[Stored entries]
•••

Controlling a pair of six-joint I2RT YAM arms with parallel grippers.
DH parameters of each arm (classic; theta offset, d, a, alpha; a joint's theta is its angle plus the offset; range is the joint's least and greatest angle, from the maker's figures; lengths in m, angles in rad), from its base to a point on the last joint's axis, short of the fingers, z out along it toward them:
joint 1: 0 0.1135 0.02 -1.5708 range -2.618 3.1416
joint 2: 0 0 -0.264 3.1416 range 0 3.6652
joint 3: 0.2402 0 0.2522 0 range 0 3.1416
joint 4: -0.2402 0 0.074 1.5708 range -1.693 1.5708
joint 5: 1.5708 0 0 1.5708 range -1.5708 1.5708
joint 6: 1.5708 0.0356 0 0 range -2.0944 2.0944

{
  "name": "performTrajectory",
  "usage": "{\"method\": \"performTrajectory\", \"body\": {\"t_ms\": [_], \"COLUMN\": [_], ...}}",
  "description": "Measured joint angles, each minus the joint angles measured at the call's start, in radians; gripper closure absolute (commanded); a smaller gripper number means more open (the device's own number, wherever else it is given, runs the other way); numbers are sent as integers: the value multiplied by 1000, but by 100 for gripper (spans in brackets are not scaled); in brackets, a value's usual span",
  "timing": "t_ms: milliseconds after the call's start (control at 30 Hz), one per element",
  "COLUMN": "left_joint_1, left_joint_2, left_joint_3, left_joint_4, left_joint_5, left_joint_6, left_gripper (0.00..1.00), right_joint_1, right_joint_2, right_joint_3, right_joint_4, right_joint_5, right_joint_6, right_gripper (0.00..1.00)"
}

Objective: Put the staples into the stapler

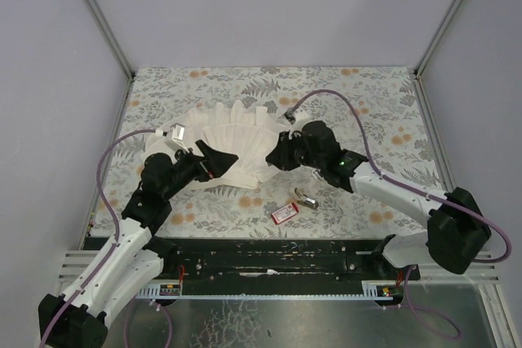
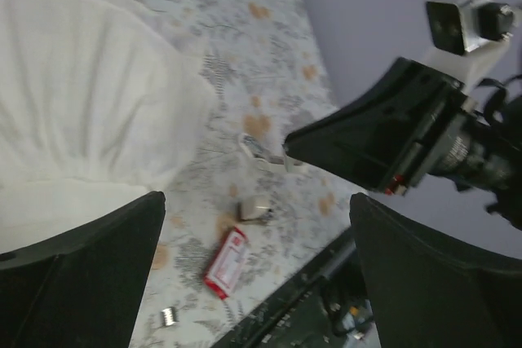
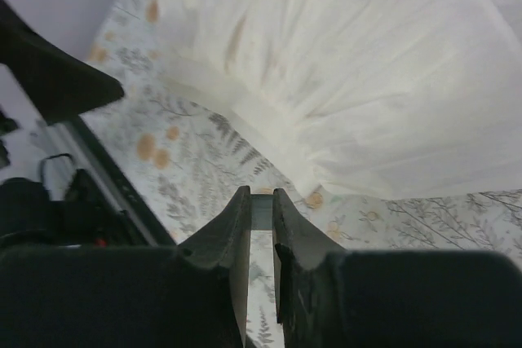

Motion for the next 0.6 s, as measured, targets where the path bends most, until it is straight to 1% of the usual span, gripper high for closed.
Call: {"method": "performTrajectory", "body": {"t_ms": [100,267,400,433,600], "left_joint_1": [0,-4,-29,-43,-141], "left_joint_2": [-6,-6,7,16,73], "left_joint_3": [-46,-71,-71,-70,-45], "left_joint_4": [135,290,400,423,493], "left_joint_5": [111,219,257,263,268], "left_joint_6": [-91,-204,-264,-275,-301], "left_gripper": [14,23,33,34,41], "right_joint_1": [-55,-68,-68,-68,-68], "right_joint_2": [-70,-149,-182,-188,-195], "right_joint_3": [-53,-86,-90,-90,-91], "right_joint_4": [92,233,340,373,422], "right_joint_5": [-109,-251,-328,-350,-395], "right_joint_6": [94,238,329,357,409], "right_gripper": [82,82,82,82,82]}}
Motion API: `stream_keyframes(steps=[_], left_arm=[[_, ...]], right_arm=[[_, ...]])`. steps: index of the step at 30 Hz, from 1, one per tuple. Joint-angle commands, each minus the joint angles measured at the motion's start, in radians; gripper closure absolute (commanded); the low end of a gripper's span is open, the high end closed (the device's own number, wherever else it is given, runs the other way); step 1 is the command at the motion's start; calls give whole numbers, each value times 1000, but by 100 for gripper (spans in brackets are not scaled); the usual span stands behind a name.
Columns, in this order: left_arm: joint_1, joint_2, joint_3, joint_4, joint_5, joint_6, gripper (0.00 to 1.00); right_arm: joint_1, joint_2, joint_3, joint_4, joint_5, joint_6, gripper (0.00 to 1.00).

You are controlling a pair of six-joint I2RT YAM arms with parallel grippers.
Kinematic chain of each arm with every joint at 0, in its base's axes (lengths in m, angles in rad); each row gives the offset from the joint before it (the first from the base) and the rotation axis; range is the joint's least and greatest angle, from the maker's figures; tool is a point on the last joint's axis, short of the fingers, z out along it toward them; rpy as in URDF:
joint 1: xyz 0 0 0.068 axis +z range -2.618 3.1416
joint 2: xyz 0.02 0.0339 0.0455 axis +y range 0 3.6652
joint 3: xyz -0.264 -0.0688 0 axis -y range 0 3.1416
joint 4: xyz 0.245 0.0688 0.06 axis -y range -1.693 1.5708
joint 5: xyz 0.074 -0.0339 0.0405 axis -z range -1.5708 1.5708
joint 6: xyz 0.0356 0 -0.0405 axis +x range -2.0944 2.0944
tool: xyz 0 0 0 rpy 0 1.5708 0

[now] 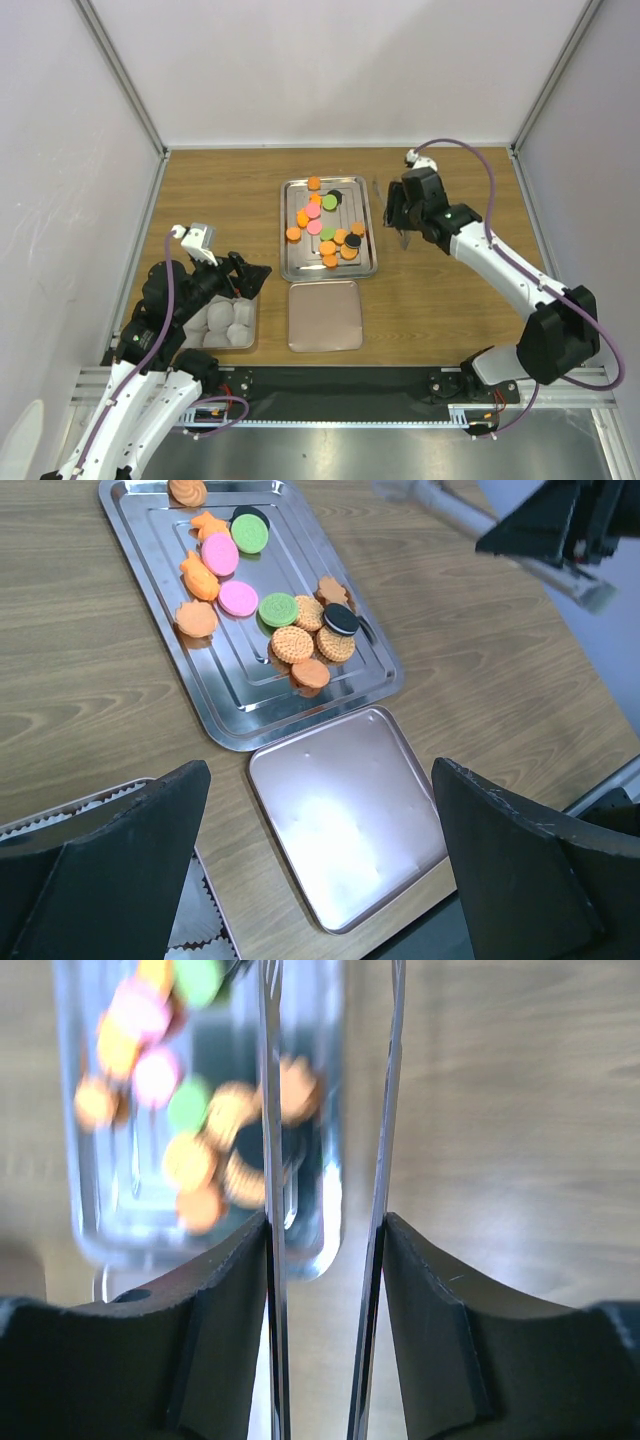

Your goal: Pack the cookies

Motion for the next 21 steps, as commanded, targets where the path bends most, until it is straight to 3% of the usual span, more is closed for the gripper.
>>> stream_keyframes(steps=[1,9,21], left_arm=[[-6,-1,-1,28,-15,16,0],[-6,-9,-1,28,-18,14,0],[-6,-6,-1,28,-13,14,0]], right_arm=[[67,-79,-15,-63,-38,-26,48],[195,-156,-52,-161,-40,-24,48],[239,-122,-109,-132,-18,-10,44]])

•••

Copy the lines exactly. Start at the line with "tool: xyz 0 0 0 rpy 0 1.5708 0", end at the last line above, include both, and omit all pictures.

Answer
tool: xyz 0 0 0 rpy 0 1.5708 0

[now] 

Your goal: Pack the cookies

Motion for the next 21 steps, as commanded, targets where the path bends most, until it is straight to 3% of the usual span, more is closed for the gripper.
>>> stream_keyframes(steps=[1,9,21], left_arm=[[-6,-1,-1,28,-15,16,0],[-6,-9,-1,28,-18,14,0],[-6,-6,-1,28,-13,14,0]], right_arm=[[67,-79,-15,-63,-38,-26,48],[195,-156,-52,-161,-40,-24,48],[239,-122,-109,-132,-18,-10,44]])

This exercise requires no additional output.